#### Exercise details
Retype all of the data exactly as given.

Collected data
-=-=-=-=-

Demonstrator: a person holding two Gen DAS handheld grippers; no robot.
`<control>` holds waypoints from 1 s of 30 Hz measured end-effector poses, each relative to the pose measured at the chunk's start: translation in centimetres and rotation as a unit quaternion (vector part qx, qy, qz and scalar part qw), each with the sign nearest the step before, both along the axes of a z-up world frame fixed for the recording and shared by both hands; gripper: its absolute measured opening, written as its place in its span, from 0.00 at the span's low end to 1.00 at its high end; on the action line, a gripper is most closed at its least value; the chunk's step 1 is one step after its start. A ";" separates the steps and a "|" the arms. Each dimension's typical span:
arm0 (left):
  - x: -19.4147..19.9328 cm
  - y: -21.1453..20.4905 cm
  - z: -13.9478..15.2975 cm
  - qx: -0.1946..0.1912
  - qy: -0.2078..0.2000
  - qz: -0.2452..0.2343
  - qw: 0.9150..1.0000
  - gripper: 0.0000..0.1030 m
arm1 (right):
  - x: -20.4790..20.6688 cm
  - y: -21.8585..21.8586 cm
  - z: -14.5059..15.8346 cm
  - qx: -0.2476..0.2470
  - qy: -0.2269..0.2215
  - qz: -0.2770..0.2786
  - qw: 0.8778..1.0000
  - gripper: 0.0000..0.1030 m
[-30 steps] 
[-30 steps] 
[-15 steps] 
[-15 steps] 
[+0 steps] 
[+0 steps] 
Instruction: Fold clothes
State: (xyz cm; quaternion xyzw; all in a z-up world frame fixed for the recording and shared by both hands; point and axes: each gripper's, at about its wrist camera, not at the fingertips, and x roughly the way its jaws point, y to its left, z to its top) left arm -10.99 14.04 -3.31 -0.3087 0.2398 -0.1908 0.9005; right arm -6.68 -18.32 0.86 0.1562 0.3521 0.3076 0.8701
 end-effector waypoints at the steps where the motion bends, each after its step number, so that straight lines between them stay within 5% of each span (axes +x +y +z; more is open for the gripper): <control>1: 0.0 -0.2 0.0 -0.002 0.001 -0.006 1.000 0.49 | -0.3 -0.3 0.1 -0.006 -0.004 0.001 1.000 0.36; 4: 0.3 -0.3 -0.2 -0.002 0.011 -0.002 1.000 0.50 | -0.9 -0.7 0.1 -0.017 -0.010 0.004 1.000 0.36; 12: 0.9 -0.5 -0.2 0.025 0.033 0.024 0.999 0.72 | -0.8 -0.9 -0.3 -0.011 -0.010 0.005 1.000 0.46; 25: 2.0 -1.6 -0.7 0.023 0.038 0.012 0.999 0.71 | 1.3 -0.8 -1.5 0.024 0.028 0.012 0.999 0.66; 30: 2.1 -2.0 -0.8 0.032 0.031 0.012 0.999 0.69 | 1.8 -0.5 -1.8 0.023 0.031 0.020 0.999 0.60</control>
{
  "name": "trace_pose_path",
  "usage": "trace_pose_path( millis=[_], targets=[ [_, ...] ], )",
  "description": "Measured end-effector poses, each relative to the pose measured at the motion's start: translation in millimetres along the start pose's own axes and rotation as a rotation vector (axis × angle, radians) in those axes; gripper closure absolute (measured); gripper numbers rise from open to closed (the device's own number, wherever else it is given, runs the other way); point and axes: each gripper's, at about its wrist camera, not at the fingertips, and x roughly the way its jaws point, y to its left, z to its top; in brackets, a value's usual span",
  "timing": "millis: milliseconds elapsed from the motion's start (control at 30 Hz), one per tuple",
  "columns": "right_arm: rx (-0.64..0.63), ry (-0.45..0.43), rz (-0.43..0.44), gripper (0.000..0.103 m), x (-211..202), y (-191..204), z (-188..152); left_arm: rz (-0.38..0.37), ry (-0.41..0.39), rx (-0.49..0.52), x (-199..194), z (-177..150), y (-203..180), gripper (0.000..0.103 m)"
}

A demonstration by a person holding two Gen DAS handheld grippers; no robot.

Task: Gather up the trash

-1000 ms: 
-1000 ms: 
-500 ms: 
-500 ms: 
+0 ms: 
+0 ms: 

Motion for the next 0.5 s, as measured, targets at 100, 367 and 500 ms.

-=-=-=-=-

#### Answer to the exercise
Demonstrator: a person holding two Gen DAS handheld grippers; no robot.
`<control>` holds waypoints from 1 s of 30 Hz measured end-effector poses, each relative to the pose measured at the chunk's start: translation in centimetres and rotation as a unit quaternion (vector part qx, qy, qz and scalar part qw), each with the sign nearest the step before, both along the axes of a z-up world frame fixed for the recording and shared by both hands; gripper: its absolute measured opening, written as its place in its span, from 0.00 at the span's low end to 1.00 at its high end; on the action line, a gripper is most closed at its least value; the chunk's step 1 is one step after its start. A ";" separates the steps and a "|" the arms. Each dimension's typical span:
arm0 (left):
  - x: -19.4147..19.9328 cm
  - y: -21.1453..20.4905 cm
  - z: -13.9478..15.2975 cm
  - qx: -0.1946..0.1912
  - qy: -0.2078..0.2000
  - qz: -0.2452..0.2343
  - qw: 0.9150..1.0000
  - gripper: 0.0000..0.1030 m
arm1 (right):
  - x: -20.4790..20.6688 cm
  - y: -21.8585..21.8586 cm
  - z: -14.5059..15.8346 cm
  - qx: -0.2476..0.2470
  - qy: -0.2269..0.2215
  - qz: -0.2770..0.2786
  - qw: 0.8778..1.0000
  - gripper: 0.0000..0.1030 m
[-30 steps] 
[-30 steps] 
[-15 steps] 
[-15 steps] 
[+0 steps] 
[+0 steps] 
Instruction: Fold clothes
State: (xyz cm; quaternion xyzw; all in a z-up world frame fixed for the recording and shared by both hands; point and axes: each gripper's, at about its wrist camera, not at the fingertips, and x roughly the way its jaws point, y to its left, z to its top) left arm -10.99 14.04 -3.31 -0.3087 0.2398 -0.1908 0.9005; right arm -6.68 -18.32 0.86 0.1562 0.3521 0.3076 0.8701
 end-effector waypoints at the steps where the motion bends, each after its step number, so that straight lines between them stay within 5% of each span (axes +x +y +z; more is open for the gripper): <control>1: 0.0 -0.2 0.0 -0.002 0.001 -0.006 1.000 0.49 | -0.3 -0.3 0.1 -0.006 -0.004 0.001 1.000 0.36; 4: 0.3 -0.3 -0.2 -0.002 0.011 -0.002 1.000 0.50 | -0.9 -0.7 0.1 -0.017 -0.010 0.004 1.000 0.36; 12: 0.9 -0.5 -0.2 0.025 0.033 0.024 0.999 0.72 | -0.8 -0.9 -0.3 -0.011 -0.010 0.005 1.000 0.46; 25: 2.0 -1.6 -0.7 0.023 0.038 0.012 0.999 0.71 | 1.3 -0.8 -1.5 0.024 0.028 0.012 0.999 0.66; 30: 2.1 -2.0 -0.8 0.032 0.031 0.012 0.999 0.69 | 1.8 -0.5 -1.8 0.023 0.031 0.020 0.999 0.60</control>
{
  "name": "trace_pose_path",
  "usage": "trace_pose_path( millis=[_], targets=[ [_, ...] ], )",
  "description": "Measured end-effector poses, each relative to the pose measured at the motion's start: translation in millimetres along the start pose's own axes and rotation as a rotation vector (axis × angle, radians) in those axes; gripper closure absolute (measured); gripper numbers rise from open to closed (the device's own number, wherever else it is given, runs the other way); point and axes: each gripper's, at about its wrist camera, not at the fingertips, and x roughly the way its jaws point, y to its left, z to its top; in brackets, a value's usual span",
  "timing": "millis: milliseconds elapsed from the motion's start (control at 30 Hz), one per tuple",
  "columns": "right_arm: rx (-0.64..0.63), ry (-0.45..0.43), rz (-0.43..0.44), gripper (0.000..0.103 m), x (-211..202), y (-191..204), z (-188..152); left_arm: rz (-0.38..0.37), ry (-0.41..0.39), rx (-0.49..0.52), x (-199..194), z (-177..150), y (-203..180), gripper (0.000..0.103 m)"
}

A demonstration by a person holding two Gen DAS handheld grippers; no robot.

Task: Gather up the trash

-1000 ms: 
-1000 ms: 
-500 ms: 
-500 ms: 
+0 ms: 
+0 ms: 

Motion for the next 0.5 s, as measured, targets at 100, 367 and 500 ms.

That concludes the answer to this exercise.